Toxicity and efficacy of lenvatinib plus pembrolizumab in advanced endometrial cancer: a real-world retrospective analysis

Mali Barbi; Chung-Shien Lee; Husneara Rahman; Kit Ling Cheng; Veena S John

doi:10.3389/fonc.2025.1622253

Toxicity and efficacy of lenvatinib plus pembrolizumab in advanced endometrial cancer: a real-world retrospective analysis

Front Oncol. 2025 Sep 8:15:1622253. doi: 10.3389/fonc.2025.1622253. eCollection 2025.

Authors

Mali Barbi^{1

2}, Chung-Shien Lee^{1

3}, Husneara Rahman⁴, Kit Ling Cheng¹, Veena S John¹

Affiliations

¹ Division of Medical Oncology, Department of Medicine, Northwell Health Cancer Institute, New Hyde Park, NY, United States.
² Cancer Center, Cold Spring Harbor Laboratory, Cold Spring Harbor, NY, United States.
³ College of Pharmacy and Health Sciences, St. John's University, Queens, NY, United States.
⁴ Biostatistics Unit, Office of Academic Affairs, Northwell Health, New Hyde Park, NY, United States.

Abstract

Background: The treatment landscape for advanced recurrent endometrial cancer (EC) has been transformed with the introduction of lenvatinib and pembrolizumab, supported by results from the KEYNOTE-775 trial. However, the recommended 20 mg daily lenvatinib dose often results in significant toxicity, limiting its use in clinical practice.

Objective: To evaluate the toxicity and efficacy of reduced (≤10 mg) versus higher (>10 mg) initial doses of lenvatinib combined with pembrolizumab in patients with advanced recurrent EC.
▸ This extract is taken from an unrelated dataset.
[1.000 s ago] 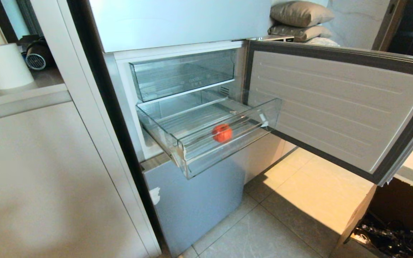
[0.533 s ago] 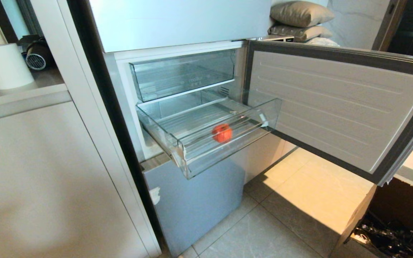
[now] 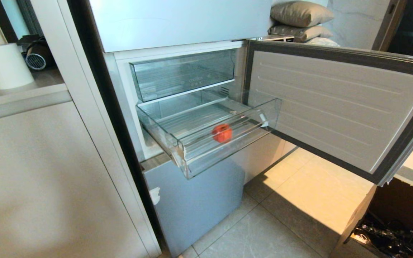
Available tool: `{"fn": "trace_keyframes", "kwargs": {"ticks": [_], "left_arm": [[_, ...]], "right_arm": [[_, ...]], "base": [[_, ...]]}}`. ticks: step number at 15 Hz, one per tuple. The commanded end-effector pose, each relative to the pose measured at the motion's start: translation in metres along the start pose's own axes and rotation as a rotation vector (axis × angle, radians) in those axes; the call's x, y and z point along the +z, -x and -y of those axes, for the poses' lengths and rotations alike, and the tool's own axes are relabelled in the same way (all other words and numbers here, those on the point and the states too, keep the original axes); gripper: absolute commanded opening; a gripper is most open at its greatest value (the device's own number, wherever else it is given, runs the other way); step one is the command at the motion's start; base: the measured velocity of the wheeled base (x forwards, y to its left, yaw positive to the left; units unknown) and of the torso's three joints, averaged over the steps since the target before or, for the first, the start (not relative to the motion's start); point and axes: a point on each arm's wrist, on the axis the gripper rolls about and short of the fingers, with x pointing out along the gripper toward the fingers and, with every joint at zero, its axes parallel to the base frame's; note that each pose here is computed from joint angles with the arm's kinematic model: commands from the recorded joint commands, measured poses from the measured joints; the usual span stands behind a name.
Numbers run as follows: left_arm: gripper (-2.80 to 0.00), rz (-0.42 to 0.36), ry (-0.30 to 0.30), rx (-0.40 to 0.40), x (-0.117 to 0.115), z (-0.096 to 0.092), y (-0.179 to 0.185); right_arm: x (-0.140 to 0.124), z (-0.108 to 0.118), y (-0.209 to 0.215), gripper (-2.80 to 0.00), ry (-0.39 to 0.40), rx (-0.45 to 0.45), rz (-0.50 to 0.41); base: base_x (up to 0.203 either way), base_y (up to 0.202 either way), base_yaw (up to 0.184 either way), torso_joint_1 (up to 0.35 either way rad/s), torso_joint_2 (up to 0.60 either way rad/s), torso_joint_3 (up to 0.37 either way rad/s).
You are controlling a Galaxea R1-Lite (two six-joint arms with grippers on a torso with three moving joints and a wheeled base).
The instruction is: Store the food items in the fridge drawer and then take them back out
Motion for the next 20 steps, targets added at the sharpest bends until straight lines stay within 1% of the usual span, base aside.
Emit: {"fn": "trace_keyframes", "kwargs": {"ticks": [1,4,6,7,9,13,14,15,17,18,20], "left_arm": [[-2.80,0.001,0.000,0.000,0.000,0.000,0.000],[-2.80,0.001,0.000,0.000,0.000,0.000,0.000],[-2.80,0.003,0.000,0.000,0.000,0.000,0.000],[-2.80,0.003,0.000,0.000,0.000,0.000,0.000],[-2.80,0.003,0.000,0.000,0.000,0.000,0.000],[-2.80,0.003,0.000,0.000,0.000,0.000,0.000],[-2.80,0.001,0.000,0.000,0.000,0.000,0.000],[-2.80,0.003,0.000,0.000,0.000,0.000,0.000],[-2.80,0.001,0.000,0.000,0.000,0.000,0.000],[-2.80,0.001,0.000,0.000,0.000,0.000,0.000],[-2.80,0.003,0.000,0.000,0.000,0.000,0.000]], "right_arm": [[-0.015,0.006,-0.080,0.00,-0.011,-0.070,-0.128],[-0.023,0.016,-0.138,0.00,-0.040,-0.134,-0.076],[-0.023,0.024,-0.168,0.00,-0.057,-0.169,-0.008],[-0.017,0.031,-0.177,0.00,-0.066,-0.188,0.040],[-0.006,0.040,-0.188,0.00,-0.070,-0.211,0.095],[0.004,0.044,-0.215,0.00,-0.070,-0.204,0.146],[0.008,0.043,-0.226,0.00,-0.072,-0.188,0.166],[0.010,0.042,-0.238,0.00,-0.073,-0.153,0.181],[0.010,0.039,-0.245,0.00,-0.071,-0.105,0.183],[0.013,0.036,-0.254,0.00,-0.064,-0.044,0.197],[0.017,0.033,-0.272,0.00,-0.053,0.033,0.224]], "base": [[0.000,0.000,0.000,0.000,0.00,0.000],[0.000,0.000,0.000,0.000,0.00,0.000],[0.000,0.000,0.000,0.000,0.00,0.000],[0.000,0.000,0.000,0.000,0.00,0.000],[0.000,0.000,0.000,0.000,0.00,0.000],[0.000,0.000,0.000,0.000,0.00,0.000],[0.000,0.000,0.000,0.000,0.00,0.000],[0.000,0.000,0.000,0.000,0.00,0.000],[0.000,0.000,0.000,0.000,0.00,0.000],[0.000,0.000,0.000,0.000,0.00,0.000],[0.000,0.000,0.000,0.000,0.00,0.000]]}}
Methods: In this retrospective cohort study, patients with EC treated with lenvatinib and pembrolizumab were stratified by initial lenvatinib dose into reduced (≤10 mg) and higher (>10 mg) groups. Study endpoints included progression-free survival (PFS), overall survival (OS) and treatment-related toxicity.

Results: Of the 92 patients included, 62% initiated lenvatinib at ≤10 mg and only 14.1% received the recommended 20 mg dose. Baseline characteristics were comparable between groups, except for age (71.2 vs. 67.5 years; p = 0.003). Grade ≥2 adverse events occurred in 74% of patients, with half experiencing treatment interruptions, and 36% discontinuations, primarily due to fatigue, diarrhea, or thromboembolic events. While unadjusted PFS and OS did not differ significantly between groups (p = 0.074 and p = 0.148, respectively), age-adjusted analysis showed significantly higher hazard of progression or death in the reduced-dose group (HR: 2.92; 95% CI: 1.32-6.44; p = 0.008).

Conclusion: This is the largest real-world study to date evaluating initial lenvatinib dosing strategies in advanced EC. Our findings suggest that although reduced starting doses (≤10 mg) are commonly used to mitigate toxicity, they may compromise efficacy. These results challenge current prescribing patterns and emphasize the need for prospective studies to define optimal dosing strategies.

Keywords: KEYNOTE-775 trial; adverse events; dose optimization; endometrial cancer; lenvatinib; microsatellite-stable (MSS); pembrolizumab.